Owners of residential flats in the three affected villages – Deola, Chak Shahberi and Asadullahpur – will be hit by the ruling.The court has ruled that affected farmers of these villages were "entitled to restoration of their land subject to the return of any compensation they have already received".The court also ordered that "no further construction shall take place in the area unless approval for the same is given by the National Capital Region Planning Board".
The court took serious note of the fact that vast tracts of land in the district were acquired by invoking the urgency clause, for purpose of "planned industrial development", but were later handed over to private builders for construction of residential complexes". "The Chief Secretary of the state is hereby directed to get an inquiry conducted into the entire process of allotment of land to private builders, by an officer not below the rank of secretary, and submit its report to the state government".
A lawyer representing the farmers said, "There was a kind of a mafia working in collusion with the officials of the authority because the manner in which they had taken land was unfair". "I have all sympathy with the investors, but the Supreme Court has said the dispute is purely between the farmers and builders," he said.
Surender Yadav, a farmer whose land in Itara village would fetch him compensation said, "We are not satisfied with this order. There is nothing new in it. We would have anyway got this deal two-three months back. If they don`t scrap it, we will go to the Supreme Court". The invoking of the Land Acquisition Act`s urgency clause by the state government had been a major cause of resentment among the petitioners who had claimed that this had deprived them of an opportunity for raising objections and bargain for a better compensation.
Moreover, they had also been objecting to the change in "land use", pointing out that while the government notifications stated "planned industrial development" as the objective of acquiring their land, it was being later handed over to real estate developers for construction of housing complexes.A number of builders and thousands of flat buyers who had invested in the aforesaid housing projects had also approached the High Court with the plea that any adverse order would badly affect them for no fault of theirs.
Development of Noida, Greater Noida and Noida Extension areas has been high on the priority list of the Mayawati government in the state. However, over the past few years, acquisition of land for the purpose has become a volatile issue and the government has been finding itself in a spot on account of vociferous protests from farmers and vitriolic attacks from the opposition parties.
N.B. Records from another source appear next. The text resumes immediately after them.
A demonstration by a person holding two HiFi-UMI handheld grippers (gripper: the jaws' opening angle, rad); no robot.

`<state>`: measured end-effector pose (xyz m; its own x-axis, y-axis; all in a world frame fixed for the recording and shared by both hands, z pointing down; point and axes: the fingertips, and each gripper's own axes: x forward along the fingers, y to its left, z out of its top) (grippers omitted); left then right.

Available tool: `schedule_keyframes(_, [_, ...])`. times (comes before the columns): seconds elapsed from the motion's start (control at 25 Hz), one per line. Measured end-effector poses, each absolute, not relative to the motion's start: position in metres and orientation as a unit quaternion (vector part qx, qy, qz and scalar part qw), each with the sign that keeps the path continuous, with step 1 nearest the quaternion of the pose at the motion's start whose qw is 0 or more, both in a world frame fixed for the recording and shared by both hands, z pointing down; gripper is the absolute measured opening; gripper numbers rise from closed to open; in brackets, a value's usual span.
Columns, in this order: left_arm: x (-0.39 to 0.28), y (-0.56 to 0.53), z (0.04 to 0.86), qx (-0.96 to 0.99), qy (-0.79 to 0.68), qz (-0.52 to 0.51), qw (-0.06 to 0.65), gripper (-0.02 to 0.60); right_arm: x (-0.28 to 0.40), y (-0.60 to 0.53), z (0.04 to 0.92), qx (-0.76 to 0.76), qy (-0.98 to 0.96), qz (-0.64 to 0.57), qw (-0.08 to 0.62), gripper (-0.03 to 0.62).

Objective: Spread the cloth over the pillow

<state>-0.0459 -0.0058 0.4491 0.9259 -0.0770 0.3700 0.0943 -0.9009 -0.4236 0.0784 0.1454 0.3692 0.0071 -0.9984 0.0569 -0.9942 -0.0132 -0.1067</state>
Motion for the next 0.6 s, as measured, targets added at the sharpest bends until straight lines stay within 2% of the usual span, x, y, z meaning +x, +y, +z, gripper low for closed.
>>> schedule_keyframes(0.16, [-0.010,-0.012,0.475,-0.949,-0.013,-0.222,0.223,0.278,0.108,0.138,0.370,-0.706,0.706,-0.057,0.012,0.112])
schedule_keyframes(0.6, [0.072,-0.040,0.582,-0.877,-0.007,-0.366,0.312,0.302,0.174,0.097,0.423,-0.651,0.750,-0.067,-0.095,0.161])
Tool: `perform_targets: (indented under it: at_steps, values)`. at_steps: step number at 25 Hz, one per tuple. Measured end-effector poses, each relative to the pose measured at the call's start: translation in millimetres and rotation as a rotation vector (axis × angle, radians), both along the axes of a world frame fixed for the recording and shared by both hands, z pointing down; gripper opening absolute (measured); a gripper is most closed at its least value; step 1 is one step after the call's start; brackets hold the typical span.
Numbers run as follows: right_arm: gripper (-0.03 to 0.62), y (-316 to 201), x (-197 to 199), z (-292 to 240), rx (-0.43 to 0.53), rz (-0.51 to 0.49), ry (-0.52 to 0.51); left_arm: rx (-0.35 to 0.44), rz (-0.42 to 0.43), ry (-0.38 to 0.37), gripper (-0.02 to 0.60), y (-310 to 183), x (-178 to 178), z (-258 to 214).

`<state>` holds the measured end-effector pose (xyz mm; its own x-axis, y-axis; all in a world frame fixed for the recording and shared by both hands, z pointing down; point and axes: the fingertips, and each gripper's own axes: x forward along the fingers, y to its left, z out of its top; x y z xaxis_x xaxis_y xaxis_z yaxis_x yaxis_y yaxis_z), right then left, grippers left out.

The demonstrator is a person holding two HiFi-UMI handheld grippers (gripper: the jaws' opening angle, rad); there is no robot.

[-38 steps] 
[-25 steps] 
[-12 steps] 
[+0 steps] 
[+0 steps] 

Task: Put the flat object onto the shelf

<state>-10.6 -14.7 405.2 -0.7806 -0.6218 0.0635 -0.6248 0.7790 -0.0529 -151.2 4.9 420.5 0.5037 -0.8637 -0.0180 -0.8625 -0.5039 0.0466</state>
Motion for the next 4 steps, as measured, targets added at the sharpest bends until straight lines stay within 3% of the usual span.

On May 12, the High Court had struck down the acquisition of 156 hectares of land in Shahberi village of Gautam Buddh Nagar, which was acquired in the name of "planned industrial development of Greater Noida", but was later sold to private builders. The state government`s appeal against the High Court was later struck down by the Supreme Court.
Buoyed by the judiciary`s stance, aggrieved farmers began moving the High Court in droves. As the matter grew in magnitude, with the fate of hundreds of farmers, several real estate companies and thousands of flat buyers at stake, the court decided to constitute a special three-judge bench to hear all these petitions.